• _TASK STATEMENT_: Pull out of the data below the stretch of lines bounded by the one containing "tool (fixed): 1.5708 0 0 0" and the one containing "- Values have", both bounds included, unchanged.

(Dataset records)
-------------------------

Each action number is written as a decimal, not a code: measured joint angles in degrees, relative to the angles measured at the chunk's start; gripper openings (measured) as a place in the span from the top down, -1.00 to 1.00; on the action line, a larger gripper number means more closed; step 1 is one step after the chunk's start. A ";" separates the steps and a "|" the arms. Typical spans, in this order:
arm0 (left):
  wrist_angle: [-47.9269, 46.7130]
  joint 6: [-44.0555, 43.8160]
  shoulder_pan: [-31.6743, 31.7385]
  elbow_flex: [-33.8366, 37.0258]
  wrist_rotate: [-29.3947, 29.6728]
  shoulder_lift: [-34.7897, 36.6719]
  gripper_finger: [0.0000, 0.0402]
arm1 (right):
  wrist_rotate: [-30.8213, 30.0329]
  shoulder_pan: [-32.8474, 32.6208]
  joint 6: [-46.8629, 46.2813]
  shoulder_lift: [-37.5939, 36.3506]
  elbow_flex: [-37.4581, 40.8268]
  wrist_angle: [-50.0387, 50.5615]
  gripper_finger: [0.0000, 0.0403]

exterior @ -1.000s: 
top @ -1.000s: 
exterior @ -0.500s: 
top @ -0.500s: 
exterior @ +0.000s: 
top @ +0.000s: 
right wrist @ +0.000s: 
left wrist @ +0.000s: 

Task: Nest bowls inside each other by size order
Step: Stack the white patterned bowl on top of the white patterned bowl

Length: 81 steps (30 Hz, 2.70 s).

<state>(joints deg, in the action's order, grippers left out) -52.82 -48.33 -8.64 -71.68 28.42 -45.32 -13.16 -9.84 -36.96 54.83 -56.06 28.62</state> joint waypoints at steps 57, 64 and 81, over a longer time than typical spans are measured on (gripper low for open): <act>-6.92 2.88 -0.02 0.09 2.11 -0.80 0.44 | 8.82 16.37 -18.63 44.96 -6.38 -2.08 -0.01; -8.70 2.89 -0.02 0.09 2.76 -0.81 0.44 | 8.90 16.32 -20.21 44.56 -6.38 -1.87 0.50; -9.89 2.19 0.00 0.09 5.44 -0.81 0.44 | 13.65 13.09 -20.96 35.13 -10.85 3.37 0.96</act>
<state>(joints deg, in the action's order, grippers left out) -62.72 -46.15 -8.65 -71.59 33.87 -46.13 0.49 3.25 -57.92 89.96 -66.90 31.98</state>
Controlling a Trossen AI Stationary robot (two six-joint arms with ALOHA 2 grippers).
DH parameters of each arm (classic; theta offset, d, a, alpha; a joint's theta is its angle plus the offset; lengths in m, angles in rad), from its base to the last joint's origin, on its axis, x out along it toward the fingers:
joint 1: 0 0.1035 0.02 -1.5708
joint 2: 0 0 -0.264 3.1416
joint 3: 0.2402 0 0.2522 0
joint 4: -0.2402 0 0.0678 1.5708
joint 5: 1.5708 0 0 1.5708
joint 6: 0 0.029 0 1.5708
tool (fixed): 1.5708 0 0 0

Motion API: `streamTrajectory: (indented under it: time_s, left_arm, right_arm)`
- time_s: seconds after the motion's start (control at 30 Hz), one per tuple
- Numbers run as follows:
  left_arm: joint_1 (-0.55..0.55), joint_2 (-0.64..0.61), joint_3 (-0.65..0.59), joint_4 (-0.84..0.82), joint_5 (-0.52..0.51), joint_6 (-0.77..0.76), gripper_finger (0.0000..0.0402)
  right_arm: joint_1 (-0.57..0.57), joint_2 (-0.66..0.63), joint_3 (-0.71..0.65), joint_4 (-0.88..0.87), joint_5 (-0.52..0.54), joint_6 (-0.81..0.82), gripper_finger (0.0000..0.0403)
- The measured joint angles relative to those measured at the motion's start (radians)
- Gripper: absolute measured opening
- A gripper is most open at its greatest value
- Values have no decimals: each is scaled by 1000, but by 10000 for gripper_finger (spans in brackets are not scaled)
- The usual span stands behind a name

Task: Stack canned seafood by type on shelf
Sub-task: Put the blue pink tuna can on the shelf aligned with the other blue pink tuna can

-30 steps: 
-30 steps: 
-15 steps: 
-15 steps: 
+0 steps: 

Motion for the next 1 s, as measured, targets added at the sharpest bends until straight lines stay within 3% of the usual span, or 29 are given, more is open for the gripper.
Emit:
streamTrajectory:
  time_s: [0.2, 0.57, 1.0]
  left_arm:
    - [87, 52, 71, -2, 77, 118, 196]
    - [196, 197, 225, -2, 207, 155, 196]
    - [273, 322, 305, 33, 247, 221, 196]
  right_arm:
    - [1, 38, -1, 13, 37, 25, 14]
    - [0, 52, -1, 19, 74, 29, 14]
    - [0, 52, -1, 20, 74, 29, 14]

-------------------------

• _EXERCISE OUTPUT_:
tool (fixed): 1.5708 0 0 0

Motion API: `streamTrajectory: (indented under it: time_s, left_arm, right_arm)`
- time_s: seconds after the motion's start (control at 30 Hz), one per tuple
- Numbers run as follows:
  left_arm: joint_1 (-0.55..0.55), joint_2 (-0.64..0.61), joint_3 (-0.65..0.59), joint_4 (-0.84..0.82), joint_5 (-0.52..0.51), joint_6 (-0.77..0.76), gripper_finger (0.0000..0.0402)
  right_arm: joint_1 (-0.57..0.57), joint_2 (-0.66..0.63), joint_3 (-0.71..0.65), joint_4 (-0.88..0.87), joint_5 (-0.52..0.54), joint_6 (-0.81..0.82), gripper_finger (0.0000..0.0403)
- The measured joint angles relative to those measured at the motion's start (radians)
- Gripper: absolute measured opening
- A gripper is most open at its greatest value
- Values have no decimals: each is scaled by 1000, but by 10000 for gripper_finger (spans in brackets are not scaled)

The exercise was answered in full.